It's quite good, especially for the NYT-philes out there.
The best thing was this quote - towards the end of the book, which comes as a bit of a shock after the general celebration of visual reasoning.
The book details a panel discussion. The chairperson says "a good friend of mine told me ... a picture's worth a thousand words but it takes words to say that".
I thought that was an excellent quote.
There is a stack of interest (about time) in what visual information can do. Lots of people are getting very excited. Coffee table books are even coming out. The game is afoot.
There is a challenge for information designers to know when to let prose communicate.
It is a challenge to designers to write better (or write).
It is a challenge to all designers to integrate with all parts of their business better - and not just do the 'pictures'.
Or - to do the pictures but to realise that other modes of communication are as important and indeed complimentary to what they are doing.
In print media, where no sound is available, visual articulation of data can sell a complex idea that may be secreted in the text, retrievable only after a satisfying read.
At a conference last year, I chatted to Hans Rosling and when I asked about causation and correlation in information visualisation, he got happily irate. He said "graphics and data-vis will show you the overview - they will show you where to investigate further - but they will not do all the work required of understanding a subject".
Designers sometimes lock themselves away from the client - especially in the bustle of editorial set-ups where draughtsmanship requires some quiet.

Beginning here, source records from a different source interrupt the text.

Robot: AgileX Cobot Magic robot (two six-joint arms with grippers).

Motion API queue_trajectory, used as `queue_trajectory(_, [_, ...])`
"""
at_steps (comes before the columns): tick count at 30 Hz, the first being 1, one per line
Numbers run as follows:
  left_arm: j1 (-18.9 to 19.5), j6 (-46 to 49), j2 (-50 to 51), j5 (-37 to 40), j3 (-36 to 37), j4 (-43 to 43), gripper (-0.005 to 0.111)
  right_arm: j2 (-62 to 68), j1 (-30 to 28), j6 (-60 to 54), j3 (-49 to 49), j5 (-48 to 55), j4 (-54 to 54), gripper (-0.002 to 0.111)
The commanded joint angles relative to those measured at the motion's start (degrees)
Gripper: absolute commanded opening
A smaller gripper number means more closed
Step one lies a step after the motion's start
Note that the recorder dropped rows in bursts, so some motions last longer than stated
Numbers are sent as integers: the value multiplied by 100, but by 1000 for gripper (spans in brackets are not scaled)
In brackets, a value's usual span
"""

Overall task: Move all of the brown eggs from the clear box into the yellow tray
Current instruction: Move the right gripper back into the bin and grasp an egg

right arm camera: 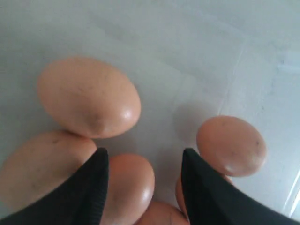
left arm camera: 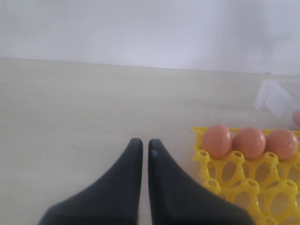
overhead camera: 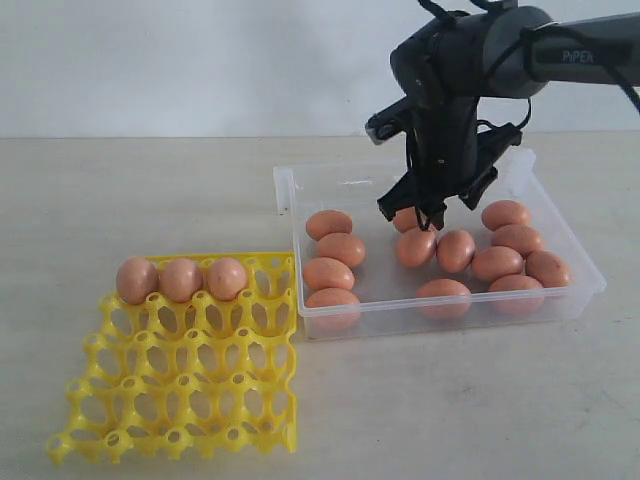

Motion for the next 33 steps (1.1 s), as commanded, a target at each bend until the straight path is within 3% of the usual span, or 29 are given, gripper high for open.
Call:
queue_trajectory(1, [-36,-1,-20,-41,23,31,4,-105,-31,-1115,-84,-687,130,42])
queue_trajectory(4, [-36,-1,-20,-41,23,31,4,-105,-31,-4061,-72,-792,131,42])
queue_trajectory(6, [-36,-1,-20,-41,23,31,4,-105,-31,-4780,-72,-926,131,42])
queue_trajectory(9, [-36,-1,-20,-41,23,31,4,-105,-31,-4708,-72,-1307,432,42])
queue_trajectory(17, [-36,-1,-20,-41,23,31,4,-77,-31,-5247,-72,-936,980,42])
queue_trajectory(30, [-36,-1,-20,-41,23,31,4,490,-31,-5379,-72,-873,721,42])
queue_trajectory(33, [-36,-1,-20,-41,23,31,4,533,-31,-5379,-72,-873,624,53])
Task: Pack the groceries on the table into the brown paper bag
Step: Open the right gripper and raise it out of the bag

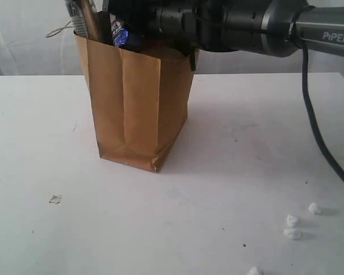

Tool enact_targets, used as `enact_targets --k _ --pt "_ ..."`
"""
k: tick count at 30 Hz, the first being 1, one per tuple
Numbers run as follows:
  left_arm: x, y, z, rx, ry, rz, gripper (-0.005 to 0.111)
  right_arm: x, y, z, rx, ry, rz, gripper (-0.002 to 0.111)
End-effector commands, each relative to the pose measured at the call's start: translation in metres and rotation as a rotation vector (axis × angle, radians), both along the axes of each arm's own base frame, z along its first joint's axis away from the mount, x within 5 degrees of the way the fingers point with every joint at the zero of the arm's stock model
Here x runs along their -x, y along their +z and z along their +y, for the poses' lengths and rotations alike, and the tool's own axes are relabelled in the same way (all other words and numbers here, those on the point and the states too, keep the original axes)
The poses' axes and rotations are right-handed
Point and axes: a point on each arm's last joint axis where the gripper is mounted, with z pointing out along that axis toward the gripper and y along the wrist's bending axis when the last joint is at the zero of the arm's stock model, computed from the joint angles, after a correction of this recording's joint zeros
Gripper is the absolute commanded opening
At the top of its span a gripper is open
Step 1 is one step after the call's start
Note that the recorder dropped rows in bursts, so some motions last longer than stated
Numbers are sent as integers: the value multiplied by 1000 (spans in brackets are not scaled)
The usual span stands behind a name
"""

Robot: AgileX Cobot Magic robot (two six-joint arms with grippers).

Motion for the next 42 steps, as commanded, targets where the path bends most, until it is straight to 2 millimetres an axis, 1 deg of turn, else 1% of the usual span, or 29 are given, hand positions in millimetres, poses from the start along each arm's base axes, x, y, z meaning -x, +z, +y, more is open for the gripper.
enact_targets --k 1,9,10,15,28,31,32,37,40,42 --pt "1 -1 0 11 -2 2 0 -3 -2 -4 31 -15 -13 37" --pt "1 -1 0 11 -2 2 0 -3 -2 -4 31 -15 -13 38" --pt "1 -1 0 11 -2 2 0 -3 -2 -4 31 -15 -13 39" --pt "1 -1 0 11 -2 2 0 -3 -2 -4 31 -15 -13 53" --pt "1 -1 0 11 -2 2 0 -2 -2 -4 29 -8 -12 54" --pt "1 -1 0 11 -2 2 0 5 9 -1 1 54 -30 54" --pt "1 -1 0 11 -2 2 0 10 20 -2 -15 74 -49 54" --pt "1 -1 0 11 -2 2 0 20 45 -9 -19 76 -113 53" --pt "1 -1 0 11 -2 2 0 24 55 -12 9 71 -164 52" --pt "1 -1 0 11 -2 2 0 25 58 -13 24 74 -181 51"
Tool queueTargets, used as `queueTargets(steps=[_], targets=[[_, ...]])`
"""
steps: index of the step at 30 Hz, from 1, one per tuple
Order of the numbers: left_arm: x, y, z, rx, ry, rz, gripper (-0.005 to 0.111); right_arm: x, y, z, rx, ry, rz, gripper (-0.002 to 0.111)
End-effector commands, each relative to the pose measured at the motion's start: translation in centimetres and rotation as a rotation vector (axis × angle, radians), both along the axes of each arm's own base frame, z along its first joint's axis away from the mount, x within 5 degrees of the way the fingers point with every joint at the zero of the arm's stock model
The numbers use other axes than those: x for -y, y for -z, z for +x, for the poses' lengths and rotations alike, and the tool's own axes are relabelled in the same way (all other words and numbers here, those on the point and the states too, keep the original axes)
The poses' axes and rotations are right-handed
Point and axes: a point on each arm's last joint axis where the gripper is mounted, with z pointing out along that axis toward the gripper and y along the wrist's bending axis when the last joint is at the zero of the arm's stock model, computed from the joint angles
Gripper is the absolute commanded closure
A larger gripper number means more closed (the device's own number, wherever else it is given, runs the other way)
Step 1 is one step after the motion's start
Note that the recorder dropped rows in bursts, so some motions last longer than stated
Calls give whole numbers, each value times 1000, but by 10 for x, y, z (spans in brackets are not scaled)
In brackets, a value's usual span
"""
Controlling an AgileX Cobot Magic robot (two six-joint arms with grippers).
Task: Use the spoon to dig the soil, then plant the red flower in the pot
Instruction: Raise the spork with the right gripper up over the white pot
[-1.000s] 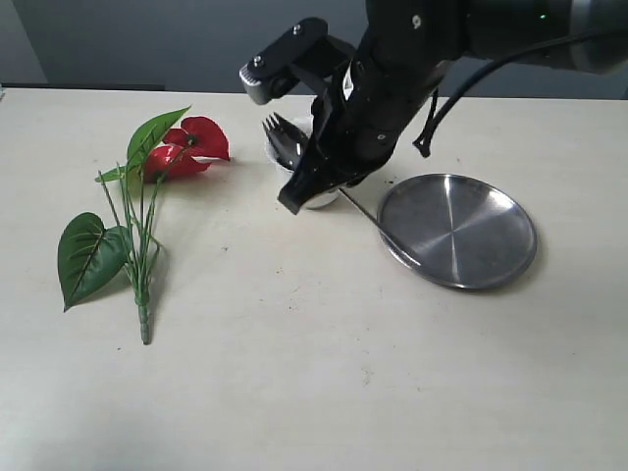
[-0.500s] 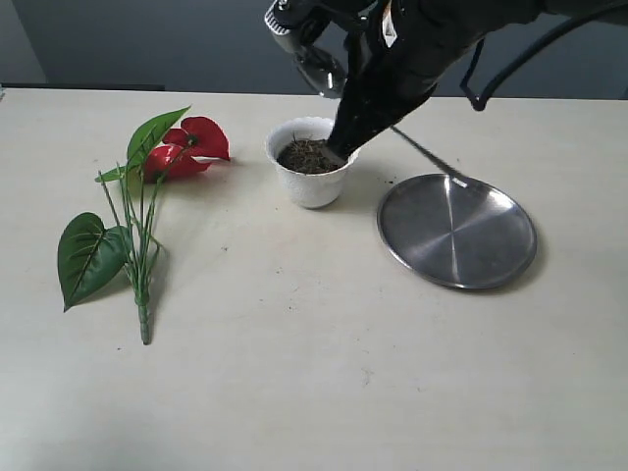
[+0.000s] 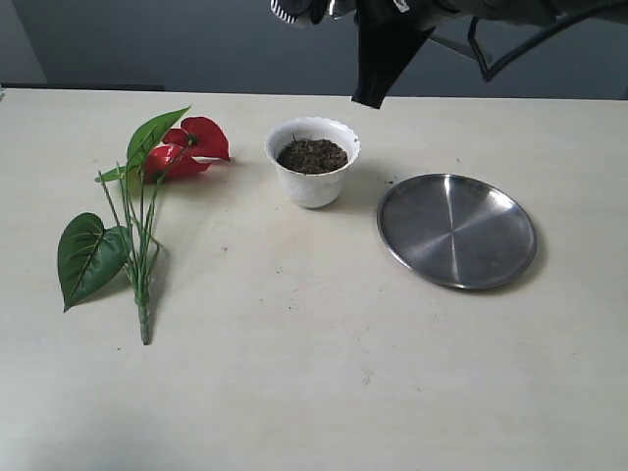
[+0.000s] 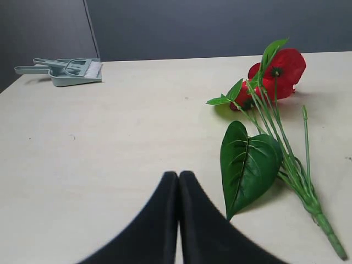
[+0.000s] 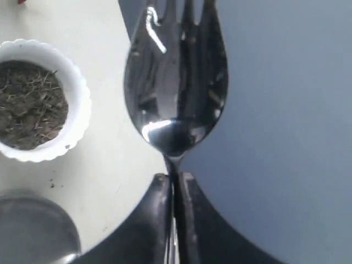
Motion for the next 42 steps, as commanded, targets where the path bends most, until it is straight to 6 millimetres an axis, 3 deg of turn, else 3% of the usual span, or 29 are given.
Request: queueTargets(steps=[1, 13, 26, 35, 42], targets=[[0, 1, 0, 9, 4, 2, 106, 3, -10, 4, 131, -57, -96, 109], [0, 1, 0, 9, 4, 2, 106, -1, -22, 8, 356, -198, -310, 109], [0, 1, 0, 9, 4, 2, 106, 9, -19, 1, 297, -60, -454, 109], [0, 1, 0, 9, 4, 2, 106, 9, -19, 1, 325, -141, -621, 109], [0, 1, 0, 9, 4, 2, 106, 11, -19, 1, 349, -236, -844, 109]])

But don't do it. The readers need a multimodal way of understanding the story.
Research into Information graphics we did at BBC News after 9/11 indicated that the simple graphics were popular. The ones that had a map to show where. A photo for some colour and actuality. A basic diagram to show detail of what had happened. These were much more effective that the map-photo-diagram-3d hybrids that tried too hard but couldn't do any of the jobs required.
So back to text.
Should designers understand their place in a predominantly text based culture?
Should we be the best behaved people at that party if we want to keep getting invited?
Or should we listen to those who say rock the boat and rebel?
I'd say if you do want to shout from the barricades, try using some words and not just pictures.